EXERCISE DESCRIPTION – From the line containing "The same scene" to the very last line of the data below, transcribe everything exactly and nothing more.

INPUT RECORDS –
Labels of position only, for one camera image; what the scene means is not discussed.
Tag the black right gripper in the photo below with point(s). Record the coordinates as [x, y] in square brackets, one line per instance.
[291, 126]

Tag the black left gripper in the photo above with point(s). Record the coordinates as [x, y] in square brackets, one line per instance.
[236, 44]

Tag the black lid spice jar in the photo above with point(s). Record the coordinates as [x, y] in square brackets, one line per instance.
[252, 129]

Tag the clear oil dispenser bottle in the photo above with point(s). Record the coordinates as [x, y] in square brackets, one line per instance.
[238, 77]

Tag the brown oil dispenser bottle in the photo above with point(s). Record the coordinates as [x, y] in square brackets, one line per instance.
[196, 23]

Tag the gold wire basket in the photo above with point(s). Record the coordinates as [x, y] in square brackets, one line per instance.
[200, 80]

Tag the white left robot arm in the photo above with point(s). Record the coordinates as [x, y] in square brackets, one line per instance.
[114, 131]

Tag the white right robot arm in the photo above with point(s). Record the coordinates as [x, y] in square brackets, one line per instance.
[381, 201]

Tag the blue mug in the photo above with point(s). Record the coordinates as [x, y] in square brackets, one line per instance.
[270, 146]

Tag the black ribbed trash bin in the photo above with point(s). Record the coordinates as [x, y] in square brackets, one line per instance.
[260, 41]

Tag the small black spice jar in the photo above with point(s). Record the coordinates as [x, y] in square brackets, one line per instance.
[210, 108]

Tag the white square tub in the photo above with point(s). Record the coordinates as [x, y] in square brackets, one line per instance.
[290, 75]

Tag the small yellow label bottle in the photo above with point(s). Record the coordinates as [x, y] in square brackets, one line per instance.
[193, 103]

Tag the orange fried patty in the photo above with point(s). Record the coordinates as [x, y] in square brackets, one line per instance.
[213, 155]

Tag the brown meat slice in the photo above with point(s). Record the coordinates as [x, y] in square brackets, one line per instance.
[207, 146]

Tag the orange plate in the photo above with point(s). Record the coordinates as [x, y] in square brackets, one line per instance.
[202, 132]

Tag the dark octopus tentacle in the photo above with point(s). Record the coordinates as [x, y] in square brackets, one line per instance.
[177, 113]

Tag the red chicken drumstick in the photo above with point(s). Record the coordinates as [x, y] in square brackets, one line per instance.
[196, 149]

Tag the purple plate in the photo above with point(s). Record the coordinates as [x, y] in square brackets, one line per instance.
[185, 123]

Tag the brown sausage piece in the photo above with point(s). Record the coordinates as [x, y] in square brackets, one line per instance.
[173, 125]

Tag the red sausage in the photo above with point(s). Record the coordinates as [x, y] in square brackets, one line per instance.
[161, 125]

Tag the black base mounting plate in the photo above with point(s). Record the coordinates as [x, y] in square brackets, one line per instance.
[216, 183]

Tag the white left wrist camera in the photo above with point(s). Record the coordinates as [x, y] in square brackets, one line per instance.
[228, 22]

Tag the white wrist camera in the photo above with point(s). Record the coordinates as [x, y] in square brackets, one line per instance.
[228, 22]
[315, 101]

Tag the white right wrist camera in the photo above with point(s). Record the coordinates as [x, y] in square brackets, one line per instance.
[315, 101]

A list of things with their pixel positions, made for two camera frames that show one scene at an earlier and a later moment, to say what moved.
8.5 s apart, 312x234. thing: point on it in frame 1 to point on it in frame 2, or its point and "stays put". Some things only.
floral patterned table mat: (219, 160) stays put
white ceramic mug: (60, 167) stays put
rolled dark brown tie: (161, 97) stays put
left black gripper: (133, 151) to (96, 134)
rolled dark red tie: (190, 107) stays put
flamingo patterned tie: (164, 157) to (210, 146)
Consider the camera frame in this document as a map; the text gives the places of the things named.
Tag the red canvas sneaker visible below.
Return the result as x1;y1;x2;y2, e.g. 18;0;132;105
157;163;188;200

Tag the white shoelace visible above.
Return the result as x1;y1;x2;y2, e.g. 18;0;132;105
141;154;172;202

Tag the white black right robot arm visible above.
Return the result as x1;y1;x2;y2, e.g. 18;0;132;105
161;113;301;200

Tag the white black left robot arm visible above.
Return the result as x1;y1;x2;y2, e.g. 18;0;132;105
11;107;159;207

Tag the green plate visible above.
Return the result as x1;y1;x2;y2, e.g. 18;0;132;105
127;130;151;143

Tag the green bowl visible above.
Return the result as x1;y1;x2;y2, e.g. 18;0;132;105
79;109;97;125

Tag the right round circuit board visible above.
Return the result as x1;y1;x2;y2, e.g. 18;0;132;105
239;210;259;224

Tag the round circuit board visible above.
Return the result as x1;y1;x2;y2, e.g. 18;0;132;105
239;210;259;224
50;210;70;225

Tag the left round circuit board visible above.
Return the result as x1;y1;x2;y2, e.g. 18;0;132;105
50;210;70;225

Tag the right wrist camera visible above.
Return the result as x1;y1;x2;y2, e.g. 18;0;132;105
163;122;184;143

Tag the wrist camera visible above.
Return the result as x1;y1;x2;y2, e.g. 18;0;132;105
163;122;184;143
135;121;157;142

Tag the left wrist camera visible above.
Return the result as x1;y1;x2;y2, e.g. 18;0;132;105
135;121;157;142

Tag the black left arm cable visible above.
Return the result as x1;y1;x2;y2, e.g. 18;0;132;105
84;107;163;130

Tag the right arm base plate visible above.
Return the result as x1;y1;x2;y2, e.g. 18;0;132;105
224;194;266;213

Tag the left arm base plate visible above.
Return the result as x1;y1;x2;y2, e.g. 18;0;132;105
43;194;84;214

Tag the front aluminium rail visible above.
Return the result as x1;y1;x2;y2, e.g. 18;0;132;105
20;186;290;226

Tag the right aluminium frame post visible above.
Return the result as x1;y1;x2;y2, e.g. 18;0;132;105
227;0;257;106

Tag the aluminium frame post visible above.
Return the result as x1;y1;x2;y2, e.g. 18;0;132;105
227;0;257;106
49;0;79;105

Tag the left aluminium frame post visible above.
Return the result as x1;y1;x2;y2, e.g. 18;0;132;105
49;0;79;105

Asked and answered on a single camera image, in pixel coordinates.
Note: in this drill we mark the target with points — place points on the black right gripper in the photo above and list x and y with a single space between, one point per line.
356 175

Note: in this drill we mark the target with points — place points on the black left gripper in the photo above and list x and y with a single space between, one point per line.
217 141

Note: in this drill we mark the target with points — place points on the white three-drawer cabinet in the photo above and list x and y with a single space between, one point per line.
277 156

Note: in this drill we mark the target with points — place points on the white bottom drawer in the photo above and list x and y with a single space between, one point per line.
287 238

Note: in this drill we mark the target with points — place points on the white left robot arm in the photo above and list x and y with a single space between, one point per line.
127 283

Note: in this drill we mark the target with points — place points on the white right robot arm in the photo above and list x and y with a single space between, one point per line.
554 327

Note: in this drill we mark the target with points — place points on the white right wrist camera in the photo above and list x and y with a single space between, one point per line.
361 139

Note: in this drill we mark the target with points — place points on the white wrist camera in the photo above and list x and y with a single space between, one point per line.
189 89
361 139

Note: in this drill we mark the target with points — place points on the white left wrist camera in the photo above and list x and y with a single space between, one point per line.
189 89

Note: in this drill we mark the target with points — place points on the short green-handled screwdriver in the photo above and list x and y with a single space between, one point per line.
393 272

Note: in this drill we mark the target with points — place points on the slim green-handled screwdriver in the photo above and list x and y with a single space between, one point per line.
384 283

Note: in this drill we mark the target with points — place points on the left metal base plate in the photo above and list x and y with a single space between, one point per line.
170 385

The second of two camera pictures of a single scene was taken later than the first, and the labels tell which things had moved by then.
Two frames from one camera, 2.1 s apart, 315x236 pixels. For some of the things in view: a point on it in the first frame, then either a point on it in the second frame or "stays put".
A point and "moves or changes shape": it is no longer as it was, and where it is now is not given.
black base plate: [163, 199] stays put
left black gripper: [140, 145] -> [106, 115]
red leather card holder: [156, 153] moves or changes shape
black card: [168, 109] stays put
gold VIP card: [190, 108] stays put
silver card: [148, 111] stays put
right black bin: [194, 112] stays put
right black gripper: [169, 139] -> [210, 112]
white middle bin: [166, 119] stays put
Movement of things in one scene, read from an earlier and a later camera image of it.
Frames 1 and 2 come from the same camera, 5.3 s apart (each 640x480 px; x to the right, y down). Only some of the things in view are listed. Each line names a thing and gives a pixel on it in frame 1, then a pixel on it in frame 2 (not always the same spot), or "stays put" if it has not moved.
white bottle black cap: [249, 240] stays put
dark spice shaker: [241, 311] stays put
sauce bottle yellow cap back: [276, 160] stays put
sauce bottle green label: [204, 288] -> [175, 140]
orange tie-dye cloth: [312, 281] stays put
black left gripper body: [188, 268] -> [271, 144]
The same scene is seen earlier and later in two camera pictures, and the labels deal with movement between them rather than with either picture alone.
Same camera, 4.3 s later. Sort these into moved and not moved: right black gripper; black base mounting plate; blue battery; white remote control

RESPONSE TO THE EXERCISE –
The same scene is seen earlier and later in two camera pictures, and the labels deal with movement between them rather than with either picture alone.
Same camera, 4.3 s later. Sort these into moved and not moved: right black gripper; black base mounting plate; blue battery; white remote control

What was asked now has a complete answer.